Activity => In full and without alteration, write out the lines below.
○ ○ ○ ○ ○
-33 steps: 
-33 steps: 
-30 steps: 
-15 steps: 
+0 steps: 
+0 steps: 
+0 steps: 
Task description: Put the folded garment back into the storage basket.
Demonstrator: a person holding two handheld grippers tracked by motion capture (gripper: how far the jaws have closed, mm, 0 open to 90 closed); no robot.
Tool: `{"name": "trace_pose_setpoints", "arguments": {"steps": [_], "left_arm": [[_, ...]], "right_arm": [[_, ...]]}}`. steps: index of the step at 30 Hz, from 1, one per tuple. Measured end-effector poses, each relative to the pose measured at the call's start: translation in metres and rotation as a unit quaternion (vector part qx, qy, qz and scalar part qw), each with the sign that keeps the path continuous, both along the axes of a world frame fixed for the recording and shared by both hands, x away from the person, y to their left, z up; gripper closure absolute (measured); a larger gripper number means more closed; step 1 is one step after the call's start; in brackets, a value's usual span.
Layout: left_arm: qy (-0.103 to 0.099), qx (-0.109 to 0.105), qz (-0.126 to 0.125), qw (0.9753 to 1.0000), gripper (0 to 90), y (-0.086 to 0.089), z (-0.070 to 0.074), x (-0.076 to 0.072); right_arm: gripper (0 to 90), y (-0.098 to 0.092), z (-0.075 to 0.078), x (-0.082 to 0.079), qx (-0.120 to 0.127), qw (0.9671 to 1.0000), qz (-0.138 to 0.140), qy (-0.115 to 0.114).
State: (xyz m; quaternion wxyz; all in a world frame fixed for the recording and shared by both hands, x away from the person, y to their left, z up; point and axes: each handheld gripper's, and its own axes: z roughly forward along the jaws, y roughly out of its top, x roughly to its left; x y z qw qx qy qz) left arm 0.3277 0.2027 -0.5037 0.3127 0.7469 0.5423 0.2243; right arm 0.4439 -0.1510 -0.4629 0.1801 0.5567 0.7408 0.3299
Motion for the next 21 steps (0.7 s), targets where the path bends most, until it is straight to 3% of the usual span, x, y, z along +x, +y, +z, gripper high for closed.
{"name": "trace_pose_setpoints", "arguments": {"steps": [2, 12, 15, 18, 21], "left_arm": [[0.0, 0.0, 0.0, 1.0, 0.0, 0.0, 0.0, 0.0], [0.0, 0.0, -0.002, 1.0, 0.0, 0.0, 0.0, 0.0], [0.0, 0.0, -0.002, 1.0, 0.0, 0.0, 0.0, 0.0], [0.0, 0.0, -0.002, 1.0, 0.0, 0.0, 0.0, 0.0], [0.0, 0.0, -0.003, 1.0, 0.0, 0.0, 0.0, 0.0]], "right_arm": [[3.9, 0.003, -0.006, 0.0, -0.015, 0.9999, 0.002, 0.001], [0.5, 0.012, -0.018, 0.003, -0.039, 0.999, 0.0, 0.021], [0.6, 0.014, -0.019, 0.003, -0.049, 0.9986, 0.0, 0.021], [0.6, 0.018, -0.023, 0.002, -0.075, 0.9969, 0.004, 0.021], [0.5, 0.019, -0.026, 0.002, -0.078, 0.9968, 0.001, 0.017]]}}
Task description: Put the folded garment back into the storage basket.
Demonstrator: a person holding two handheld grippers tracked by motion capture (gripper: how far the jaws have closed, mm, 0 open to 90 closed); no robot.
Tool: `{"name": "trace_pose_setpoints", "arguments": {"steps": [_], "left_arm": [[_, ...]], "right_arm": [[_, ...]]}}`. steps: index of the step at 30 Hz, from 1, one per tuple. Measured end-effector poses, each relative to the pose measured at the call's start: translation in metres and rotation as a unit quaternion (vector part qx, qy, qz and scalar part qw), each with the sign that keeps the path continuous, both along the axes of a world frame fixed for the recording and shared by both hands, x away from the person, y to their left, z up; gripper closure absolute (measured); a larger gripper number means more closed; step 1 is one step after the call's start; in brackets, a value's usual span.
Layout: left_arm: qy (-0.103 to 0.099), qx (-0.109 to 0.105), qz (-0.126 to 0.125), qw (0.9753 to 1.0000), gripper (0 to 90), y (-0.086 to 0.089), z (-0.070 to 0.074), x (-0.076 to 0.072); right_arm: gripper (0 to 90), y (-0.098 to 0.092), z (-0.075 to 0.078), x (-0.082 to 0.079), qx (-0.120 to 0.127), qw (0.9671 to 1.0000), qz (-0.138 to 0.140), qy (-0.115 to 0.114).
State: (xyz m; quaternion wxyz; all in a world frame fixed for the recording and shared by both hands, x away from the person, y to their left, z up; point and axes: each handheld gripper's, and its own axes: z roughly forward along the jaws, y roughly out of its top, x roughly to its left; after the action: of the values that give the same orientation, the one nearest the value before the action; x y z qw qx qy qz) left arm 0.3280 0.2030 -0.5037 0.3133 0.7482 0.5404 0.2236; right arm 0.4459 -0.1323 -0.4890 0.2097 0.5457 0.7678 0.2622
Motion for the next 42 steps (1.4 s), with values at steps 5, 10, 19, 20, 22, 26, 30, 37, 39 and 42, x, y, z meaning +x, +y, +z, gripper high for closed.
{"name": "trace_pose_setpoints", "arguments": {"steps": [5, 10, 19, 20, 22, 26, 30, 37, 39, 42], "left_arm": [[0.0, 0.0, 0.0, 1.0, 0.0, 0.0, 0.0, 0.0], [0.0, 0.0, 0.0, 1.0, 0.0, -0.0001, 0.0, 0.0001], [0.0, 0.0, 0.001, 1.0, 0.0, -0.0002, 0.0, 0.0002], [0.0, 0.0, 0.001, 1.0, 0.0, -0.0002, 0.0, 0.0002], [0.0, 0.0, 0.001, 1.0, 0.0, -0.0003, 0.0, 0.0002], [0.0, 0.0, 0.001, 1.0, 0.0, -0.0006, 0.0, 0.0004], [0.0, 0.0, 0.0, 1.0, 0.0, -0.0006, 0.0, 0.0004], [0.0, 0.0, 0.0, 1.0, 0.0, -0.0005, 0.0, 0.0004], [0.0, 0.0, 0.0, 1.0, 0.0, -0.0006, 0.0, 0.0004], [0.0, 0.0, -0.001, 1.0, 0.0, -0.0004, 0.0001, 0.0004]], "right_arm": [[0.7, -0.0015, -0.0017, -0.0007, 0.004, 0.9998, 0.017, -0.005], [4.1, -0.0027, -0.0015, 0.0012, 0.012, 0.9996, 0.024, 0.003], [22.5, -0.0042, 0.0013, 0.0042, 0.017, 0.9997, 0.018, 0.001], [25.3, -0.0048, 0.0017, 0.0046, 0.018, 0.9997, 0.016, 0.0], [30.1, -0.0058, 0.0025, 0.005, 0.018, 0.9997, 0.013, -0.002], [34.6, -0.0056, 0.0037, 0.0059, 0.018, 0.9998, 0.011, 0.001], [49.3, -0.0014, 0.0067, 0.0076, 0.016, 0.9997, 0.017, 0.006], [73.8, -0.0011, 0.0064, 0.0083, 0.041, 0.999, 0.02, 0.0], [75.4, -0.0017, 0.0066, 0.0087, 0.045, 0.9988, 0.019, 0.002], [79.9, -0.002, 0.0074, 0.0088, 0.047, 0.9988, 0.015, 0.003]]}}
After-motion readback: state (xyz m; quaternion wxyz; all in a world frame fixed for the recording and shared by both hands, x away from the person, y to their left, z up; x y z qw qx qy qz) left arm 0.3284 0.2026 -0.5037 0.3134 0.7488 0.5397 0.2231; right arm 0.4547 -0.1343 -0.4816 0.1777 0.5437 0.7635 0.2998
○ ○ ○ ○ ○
Solution to this task =>
-33 steps: 
-33 steps: 
-30 steps: 
-15 steps: 
+0 steps: 
+0 steps: 
+0 steps: 
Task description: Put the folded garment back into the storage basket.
Demonstrator: a person holding two handheld grippers tracked by motion capture (gripper: how far the jaws have closed, mm, 0 open to 90 closed); no robot.
Tool: `{"name": "trace_pose_setpoints", "arguments": {"steps": [_], "left_arm": [[_, ...]], "right_arm": [[_, ...]]}}`. steps: index of the step at 30 Hz, from 1, one per tuple. Measured end-effector poses, each relative to the pose measured at the call's start: translation in metres and rotation as a unit quaternion (vector part qx, qy, qz and scalar part qw), each with the sign that keeps the path continuous, both along the axes of a world frame fixed for the recording and shared by both hands, x away from the person, y to their left, z up; gripper closure absolute (measured); a larger gripper number means more closed; step 1 is one step after the call's start; in brackets, a value's usual span.
Layout: left_arm: qy (-0.103 to 0.099), qx (-0.109 to 0.105), qz (-0.126 to 0.125), qw (0.9753 to 1.0000), gripper (0 to 90), y (-0.086 to 0.089), z (-0.070 to 0.074), x (-0.076 to 0.072); right_arm: gripper (0 to 90), y (-0.098 to 0.092), z (-0.075 to 0.078), x (-0.082 to 0.079), qx (-0.120 to 0.127), qw (0.9671 to 1.0000), qz (-0.138 to 0.140), qy (-0.115 to 0.114).
State: (xyz m; quaternion wxyz; all in a world frame fixed for the recording and shared by both hands, x away from the person, y to their left, z up; point and axes: each handheld gripper's, and its own axes: z roughly forward along the jaws, y roughly out of its top, x roughly to its left; x y z qw qx qy qz) left arm 0.3277 0.2027 -0.5037 0.3127 0.7469 0.5423 0.2243; right arm 0.4439 -0.1510 -0.4629 0.1801 0.5567 0.7408 0.3299
Motion for the next 21 steps (0.7 s), targets where the path bends most, until it is straight to 3% of the usual span, x, y, z along +x, +y, +z, gripper high for closed.
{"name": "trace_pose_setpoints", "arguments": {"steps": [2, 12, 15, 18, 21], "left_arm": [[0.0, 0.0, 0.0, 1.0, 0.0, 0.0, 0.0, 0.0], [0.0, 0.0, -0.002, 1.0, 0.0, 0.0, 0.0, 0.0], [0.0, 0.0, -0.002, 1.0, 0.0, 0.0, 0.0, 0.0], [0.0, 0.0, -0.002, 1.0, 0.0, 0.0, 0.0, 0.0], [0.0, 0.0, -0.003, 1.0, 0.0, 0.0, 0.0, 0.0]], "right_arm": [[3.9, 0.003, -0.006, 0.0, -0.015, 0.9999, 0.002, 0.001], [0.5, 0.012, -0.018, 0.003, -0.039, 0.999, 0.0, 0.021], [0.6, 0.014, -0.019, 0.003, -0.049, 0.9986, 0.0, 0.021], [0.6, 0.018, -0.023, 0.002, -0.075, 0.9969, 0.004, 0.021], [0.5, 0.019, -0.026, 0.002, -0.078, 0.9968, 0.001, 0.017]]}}
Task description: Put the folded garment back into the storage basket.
Demonstrator: a person holding two handheld grippers tracked by motion capture (gripper: how far the jaws have closed, mm, 0 open to 90 closed); no robot.
Tool: `{"name": "trace_pose_setpoints", "arguments": {"steps": [_], "left_arm": [[_, ...]], "right_arm": [[_, ...]]}}`. steps: index of the step at 30 Hz, from 1, one per tuple. Measured end-effector poses, each relative to the pose measured at the call's start: translation in metres and rotation as a unit quaternion (vector part qx, qy, qz and scalar part qw), each with the sign that keeps the path continuous, both along the axes of a world frame fixed for the recording and shared by both hands, x away from the person, y to their left, z up; gripper closure absolute (measured); a larger gripper number means more closed; step 1 is one step after the call's start; in brackets, a value's usual span.
Layout: left_arm: qy (-0.103 to 0.099), qx (-0.109 to 0.105), qz (-0.126 to 0.125), qw (0.9753 to 1.0000), gripper (0 to 90), y (-0.086 to 0.089), z (-0.070 to 0.074), x (-0.076 to 0.072); right_arm: gripper (0 to 90), y (-0.098 to 0.092), z (-0.075 to 0.078), x (-0.082 to 0.079), qx (-0.120 to 0.127), qw (0.9671 to 1.0000), qz (-0.138 to 0.140), qy (-0.115 to 0.114).
State: (xyz m; quaternion wxyz; all in a world frame fixed for the recording and shared by both hands, x away from the person, y to their left, z up; point and axes: each handheld gripper's, and its own axes: z roughly forward along the jaws, y roughly out of its top, x roughly to its left; after the action: of the values that give the same orientation, the one nearest the value before the action; x y z qw qx qy qz) left arm 0.3280 0.2030 -0.5037 0.3133 0.7482 0.5404 0.2236; right arm 0.4459 -0.1323 -0.4890 0.2097 0.5457 0.7678 0.2622
Motion for the next 42 steps (1.4 s), with values at steps 5, 10, 19, 20, 22, 26, 30, 37, 39 and 42, x, y, z meaning +x, +y, +z, gripper high for closed.
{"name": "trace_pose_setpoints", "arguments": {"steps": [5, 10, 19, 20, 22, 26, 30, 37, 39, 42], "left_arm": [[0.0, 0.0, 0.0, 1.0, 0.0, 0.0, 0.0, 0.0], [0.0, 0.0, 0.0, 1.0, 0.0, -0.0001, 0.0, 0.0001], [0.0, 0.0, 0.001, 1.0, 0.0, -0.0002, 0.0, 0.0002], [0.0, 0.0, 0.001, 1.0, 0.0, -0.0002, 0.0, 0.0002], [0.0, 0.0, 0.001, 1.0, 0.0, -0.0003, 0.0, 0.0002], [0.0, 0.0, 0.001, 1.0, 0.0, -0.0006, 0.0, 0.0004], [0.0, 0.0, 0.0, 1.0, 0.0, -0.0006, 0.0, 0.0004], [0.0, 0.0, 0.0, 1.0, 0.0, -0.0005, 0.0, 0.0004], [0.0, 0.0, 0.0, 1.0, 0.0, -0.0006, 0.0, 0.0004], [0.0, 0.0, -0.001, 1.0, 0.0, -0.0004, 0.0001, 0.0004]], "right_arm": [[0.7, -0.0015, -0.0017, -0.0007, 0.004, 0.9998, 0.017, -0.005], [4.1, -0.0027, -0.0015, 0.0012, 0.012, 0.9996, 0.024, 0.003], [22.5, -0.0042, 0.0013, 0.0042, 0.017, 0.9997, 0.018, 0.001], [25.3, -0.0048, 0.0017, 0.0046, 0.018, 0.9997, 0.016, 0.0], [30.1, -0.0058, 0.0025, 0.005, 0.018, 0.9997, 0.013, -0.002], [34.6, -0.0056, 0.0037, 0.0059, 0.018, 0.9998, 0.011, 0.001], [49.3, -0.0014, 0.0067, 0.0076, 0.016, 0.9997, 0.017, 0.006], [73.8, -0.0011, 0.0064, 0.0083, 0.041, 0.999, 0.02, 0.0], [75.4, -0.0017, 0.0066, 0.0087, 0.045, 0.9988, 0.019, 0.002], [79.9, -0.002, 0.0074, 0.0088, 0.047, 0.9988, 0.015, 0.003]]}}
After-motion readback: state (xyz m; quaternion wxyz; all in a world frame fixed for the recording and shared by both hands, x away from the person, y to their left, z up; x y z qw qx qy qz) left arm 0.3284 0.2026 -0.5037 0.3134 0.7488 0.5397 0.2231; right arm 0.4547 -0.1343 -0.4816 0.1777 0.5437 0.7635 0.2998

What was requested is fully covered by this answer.